R/emee2.R

Defines functions compute_emee2 emee2

Documented in emee2

#' Estimates the causal excursion effect for binary outcome MRT
#'
#' Returns the estimated causal excursion effect (on log relative risk scale) and the estimated standard error.
#' Small sample correction using the "Hat" matrix in the variance estimate is implemented.
#' This is a slightly altered version of \code{emee()}, where the treatment
#' assignment indicator is also centered in the residual term. It would have
#' similar (but not exactly the same) numerical output as \code{emee()}. This
#' is the estimator based on which the sample size calculator for binary outcome
#' MRT is developed. (See R package \code{MRTSampleSizeBinary}.)
#'
#'
#' @param data A data set in long format.
#' @param id The subject id variable.
#' @param outcome The outcome variable.
#' @param treatment The binary treatment assignment variable.
#' @param rand_prob The randomization probability variable.
#' @param moderator_formula A formula for the moderator variables.
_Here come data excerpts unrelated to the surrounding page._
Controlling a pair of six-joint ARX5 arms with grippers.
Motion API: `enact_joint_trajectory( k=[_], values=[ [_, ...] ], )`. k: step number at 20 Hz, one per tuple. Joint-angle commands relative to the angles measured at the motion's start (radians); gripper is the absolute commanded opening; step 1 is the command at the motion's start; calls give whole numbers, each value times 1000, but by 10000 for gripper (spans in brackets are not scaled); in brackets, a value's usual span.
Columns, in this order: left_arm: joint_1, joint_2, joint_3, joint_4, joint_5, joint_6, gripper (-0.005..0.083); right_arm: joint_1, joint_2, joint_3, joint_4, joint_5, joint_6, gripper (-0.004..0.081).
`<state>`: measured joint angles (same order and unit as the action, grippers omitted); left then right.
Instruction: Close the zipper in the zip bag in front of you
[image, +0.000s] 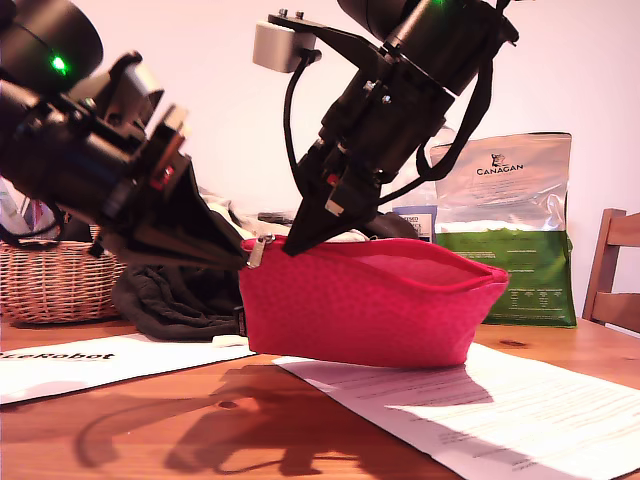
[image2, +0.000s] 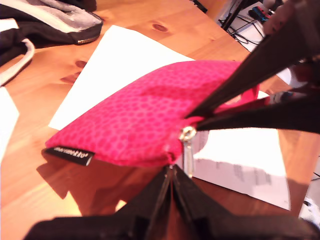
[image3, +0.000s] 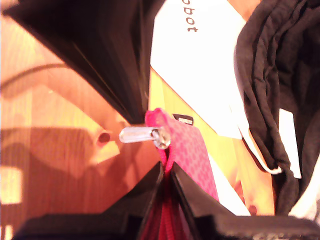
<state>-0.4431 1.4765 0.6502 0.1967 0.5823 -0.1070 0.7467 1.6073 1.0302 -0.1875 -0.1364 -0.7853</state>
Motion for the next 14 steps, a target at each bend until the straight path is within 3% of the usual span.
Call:
enact_joint_trajectory(
  k=[1, 6, 14],
  values=[
    [2, 35, -23, 19, 4, -19, -23, 3, 8, 0, 11, -20, 4, -12],
    [2, 71, -23, 56, 29, -46, -23, 3, 8, 18, 10, -22, 28, -12],
    [2, 70, -23, 89, 156, -123, -23, -2, 8, 19, 10, -21, 27, -12]
  ],
)
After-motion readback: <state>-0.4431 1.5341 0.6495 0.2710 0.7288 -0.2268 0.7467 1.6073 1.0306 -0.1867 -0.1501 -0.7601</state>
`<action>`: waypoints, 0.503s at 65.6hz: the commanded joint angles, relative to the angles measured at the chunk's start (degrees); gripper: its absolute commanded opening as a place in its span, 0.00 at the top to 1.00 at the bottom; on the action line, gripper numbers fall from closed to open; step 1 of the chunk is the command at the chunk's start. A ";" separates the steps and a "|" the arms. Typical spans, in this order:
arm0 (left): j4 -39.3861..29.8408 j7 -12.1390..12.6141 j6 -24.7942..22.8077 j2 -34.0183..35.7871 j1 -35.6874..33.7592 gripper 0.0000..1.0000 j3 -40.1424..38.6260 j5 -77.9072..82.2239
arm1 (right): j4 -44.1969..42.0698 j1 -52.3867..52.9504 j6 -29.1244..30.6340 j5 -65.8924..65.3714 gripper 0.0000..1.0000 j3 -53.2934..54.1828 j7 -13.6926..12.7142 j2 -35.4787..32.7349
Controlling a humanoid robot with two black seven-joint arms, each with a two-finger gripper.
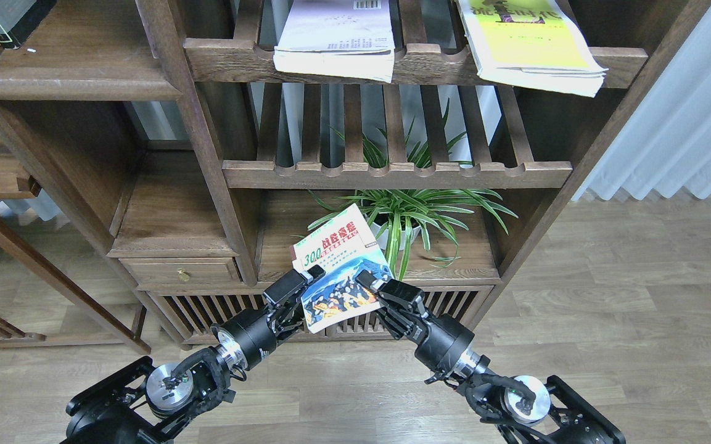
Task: Organize books on shelf
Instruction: 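Bring the left gripper to the book and grasp its edge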
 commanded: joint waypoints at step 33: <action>-0.71 -4.95 -0.01 0.00 -0.38 0.51 0.02 -0.31 | -2.09 0.47 -0.02 -3.63 0.97 -0.01 0.01 0.00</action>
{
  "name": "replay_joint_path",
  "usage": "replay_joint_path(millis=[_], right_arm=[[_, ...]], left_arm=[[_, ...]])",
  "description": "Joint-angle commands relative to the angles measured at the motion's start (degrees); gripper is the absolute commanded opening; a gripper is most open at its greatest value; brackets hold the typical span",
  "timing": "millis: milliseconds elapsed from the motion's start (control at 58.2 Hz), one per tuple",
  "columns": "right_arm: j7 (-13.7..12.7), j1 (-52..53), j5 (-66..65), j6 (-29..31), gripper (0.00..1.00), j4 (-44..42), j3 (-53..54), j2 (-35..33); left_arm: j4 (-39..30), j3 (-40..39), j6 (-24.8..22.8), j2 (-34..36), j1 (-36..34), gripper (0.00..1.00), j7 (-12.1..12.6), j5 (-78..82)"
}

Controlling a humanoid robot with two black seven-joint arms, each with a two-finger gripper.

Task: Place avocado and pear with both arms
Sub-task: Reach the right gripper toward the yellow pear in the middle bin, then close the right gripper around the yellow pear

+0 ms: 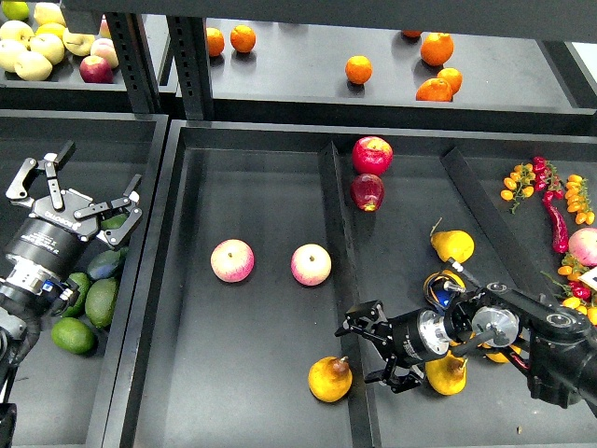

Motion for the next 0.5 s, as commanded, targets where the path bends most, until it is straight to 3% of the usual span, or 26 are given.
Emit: replay_joint_path(millis=[0, 481], right_arm=[[0.0, -0.2, -0.2, 0.0, 0.99, -1.6, 0.1, 1.7], [0.0, -0.8, -0.2, 0.0, 0.99, -5.4, 1.1, 5.3]], left_arm=[[0.0, 0.0, 0.0, 0.0, 0.0, 1.00, 0.0, 0.0], [0.1, 0.1, 0.0, 0.0, 0.0, 1.00, 0.0, 0.0]])
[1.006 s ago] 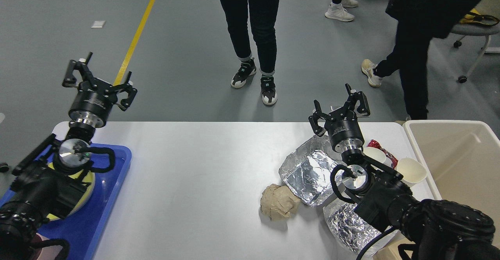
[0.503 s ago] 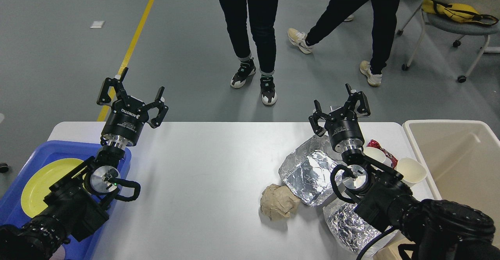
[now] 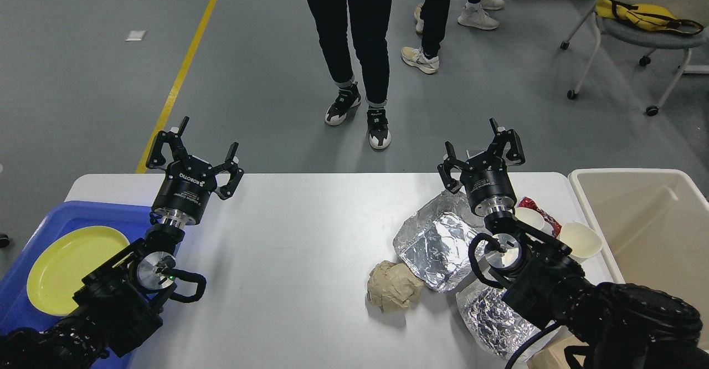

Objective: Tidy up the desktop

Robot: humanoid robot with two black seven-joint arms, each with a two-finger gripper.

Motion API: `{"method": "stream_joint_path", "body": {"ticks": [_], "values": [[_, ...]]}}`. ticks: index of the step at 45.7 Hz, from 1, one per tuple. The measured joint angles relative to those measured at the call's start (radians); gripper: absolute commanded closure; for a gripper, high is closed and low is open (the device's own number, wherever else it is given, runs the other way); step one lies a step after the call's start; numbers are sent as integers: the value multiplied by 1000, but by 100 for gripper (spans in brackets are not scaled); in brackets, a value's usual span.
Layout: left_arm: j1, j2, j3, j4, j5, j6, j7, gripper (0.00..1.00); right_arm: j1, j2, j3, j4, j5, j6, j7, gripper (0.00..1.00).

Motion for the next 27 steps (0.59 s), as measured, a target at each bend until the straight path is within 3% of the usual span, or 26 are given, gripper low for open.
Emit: {"method": "stream_joint_path", "body": {"ticks": [27], "values": [[0,0,-1,0,-3,-2,3,0,-1,-3,1,-5,0,-2,0,0]]}}
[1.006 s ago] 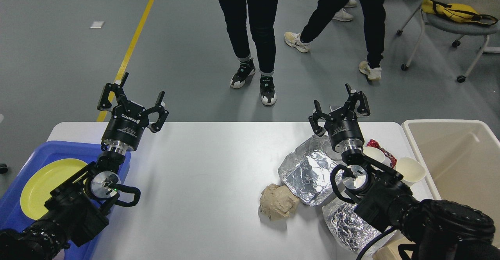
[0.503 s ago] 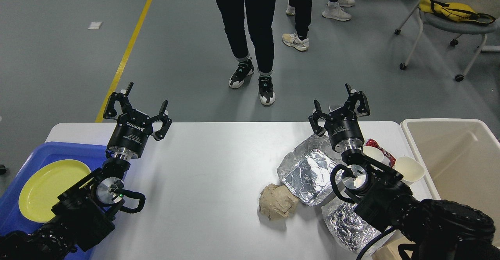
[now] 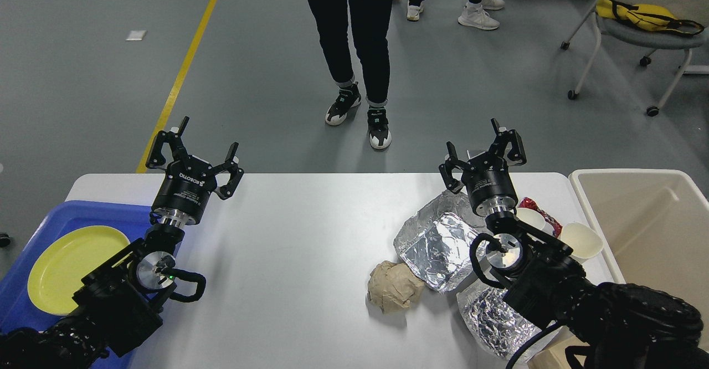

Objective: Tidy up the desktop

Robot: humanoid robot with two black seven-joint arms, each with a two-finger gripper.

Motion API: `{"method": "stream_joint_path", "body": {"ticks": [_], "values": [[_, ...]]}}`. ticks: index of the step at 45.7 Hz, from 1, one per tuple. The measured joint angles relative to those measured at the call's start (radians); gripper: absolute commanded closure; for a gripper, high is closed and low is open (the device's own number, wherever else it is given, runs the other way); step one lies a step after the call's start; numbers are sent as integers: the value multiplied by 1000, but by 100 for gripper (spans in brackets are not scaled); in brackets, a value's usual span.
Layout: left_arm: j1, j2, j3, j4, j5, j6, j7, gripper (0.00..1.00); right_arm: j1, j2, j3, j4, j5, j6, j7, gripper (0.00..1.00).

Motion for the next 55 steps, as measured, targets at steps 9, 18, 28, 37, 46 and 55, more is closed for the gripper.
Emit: {"method": "stream_joint_path", "body": {"ticks": [9,18,28,37,46,55], "values": [[1,0,0,0,0,0,0,0,0,0,1,-1,1,-1,0,0],[2,0,0,0,0,0,0,0,0,0,2,-1,1,-5,0,0],[2,0,0,0,0,0,0,0,1,0,2,-1,1,-5,0,0],[1,-1,0,0,0,-1,0,0,1,0,3,-1,1,-6,0,0],[1,2,-3,0,0,-6,0,0,5,2,4,3,1,-10,-2,0],[3,2,-5,0,0,-7,0,0,44,10,7,9,1,-10,-2,0]]}}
This should
#' start with ~ followed by the moderator variables. When set to \code{~ 1}, a fully
#' marginal excursion effect (no moderators) is estimated.
#' @param control_formula A formula for the control variables. This should
#' start with ~ followed by the control variables. When set to \code{~ 1}, only an
#' intercept is included as the control variable.
#' @param availability The availability variable. Use the default value (\code{NULL})
#' if your MRT doesn't have availability considerations.
#' @param numerator_prob Either a number between 0 and 1, or a variable name for
#' a column in data. If you are not sure what this is, use the default value (\code{NULL}).
#' @param start A vector of the initial value of the estimators used in the numerical
#' solver. If using default value (\code{NULL}), a vector of 0 will be used internally.
#' If specifying a non-default value, this needs to be a numeric vector of length
#' (number of moderator variables including the intercept) +
#' (number of control variables including the intercept).
#' @param verbose If default (`TRUE`), additional messages will be printed
#' during data preprocessing.
#'
#' @return An object of type "emee_fit"
# Returns the estimated beta with its intercept and alpha with its intercept,
#         the standard error of the estimated beta with its intercept and alpha with its intercept,
#         the adjusted standard error of the estimated beta with its intercept and alpha with its intercept for small sample,
#         the estimated variance-covariance matrix for the estimated beta with its intercept and alpha with its intercept,
#         the estimated variance-covariance matrix for the estimated beta with its intercept and alpha with its intercept for small sample,
#         the 95 percent confidence interval for beta_hat, and the adjusted 95 percent confidence interval for beta_hat,
#         the dimension of the moderated variables, and the dimension of the control variables,
#         the value of the estimating function at the estimated beta and alpha
#' @import rootSolve stats
#' @export
#'
#' @examples
#' ## estimating the fully marginal excursion effect by setting
#' ## moderator_formula = ~ 1
#' emee2(
#'     data = data_binary,
#'     id = "userid",
#'     outcome = "Y",
#'     treatment = "A",
#'     rand_prob = "rand_prob",
#'     moderator_formula = ~1,
#'     control_formula = ~ time_var1 + time_var2,
#'     availability = "avail"
#' )
#'
#' ## estimating the causal excursion effect moderated by time_var1
#' ## by setting moderator_formula = ~ time_var1
#' emee2(
#'     data = data_binary,
#'     id = "userid",
#'     outcome = "Y",
#'     treatment = "A",
#'     rand_prob = "rand_prob",
#'     moderator_formula = ~time_var1,
#'     control_formula = ~ time_var1 + time_var2,
#'     availability = "avail"
#' )
emee2 <- function(data,
                  id,
                  outcome,
                  treatment,
                  rand_prob,
                  moderator_formula,
                  control_formula,
                  availability = NULL,
                  numerator_prob = NULL,
                  start = NULL,
                  verbose = TRUE) {
    # Save input to `mf`
    mf <- match.call(expand.dots = FALSE)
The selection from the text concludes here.